What does this mean for America's suburbs? "Integrated suburbs represent some of the nation's greatest hopes and its gravest challenges," says Orfield, "...the rapid changes seen in suburban communities, suggests a degree of declining racial bias and at least the partial success of fair housing laws. Yet the fragile demographic stability in these newly integrated suburbs – as well as the rise of poor virtually non-white suburbs – presents serious challenges for local, state and federal governments." Increasing numbers of near-total non-white suburbs, for instance, can still face illegal discrimination.

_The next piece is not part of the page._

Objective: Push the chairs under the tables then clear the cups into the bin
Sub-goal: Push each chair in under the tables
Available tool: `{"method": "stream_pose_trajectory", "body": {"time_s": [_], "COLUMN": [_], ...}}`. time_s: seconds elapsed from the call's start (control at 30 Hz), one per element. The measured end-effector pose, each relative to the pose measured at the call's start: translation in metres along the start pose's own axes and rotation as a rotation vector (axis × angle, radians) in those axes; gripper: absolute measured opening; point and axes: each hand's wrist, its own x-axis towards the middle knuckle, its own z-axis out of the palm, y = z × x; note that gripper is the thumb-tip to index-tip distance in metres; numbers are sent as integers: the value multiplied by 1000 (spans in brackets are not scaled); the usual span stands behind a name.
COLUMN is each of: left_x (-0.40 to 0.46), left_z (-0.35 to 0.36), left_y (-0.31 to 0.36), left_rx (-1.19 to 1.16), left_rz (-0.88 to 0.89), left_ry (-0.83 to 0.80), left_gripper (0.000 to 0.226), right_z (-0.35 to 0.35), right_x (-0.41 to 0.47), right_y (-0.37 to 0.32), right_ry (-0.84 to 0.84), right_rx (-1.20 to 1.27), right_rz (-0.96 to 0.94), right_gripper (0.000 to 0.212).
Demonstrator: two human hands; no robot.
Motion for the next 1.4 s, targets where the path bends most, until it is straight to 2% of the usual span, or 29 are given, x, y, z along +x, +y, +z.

Often, these communities can face challenges more intractable than their central city cohorts.

As Orfield notes, "In America, integrated communities have a hard time staying integrated for extended periods." Thus, ensuring that America's newly diverse suburbs remain diverse, and don't reach a so-called "tipping" point towards resegregation, remains tricky. "[I]t does not happen by accident," states Orfield, "[i]t is the product of clear race-conscious strategies, hard work, and political collaboration among local governments."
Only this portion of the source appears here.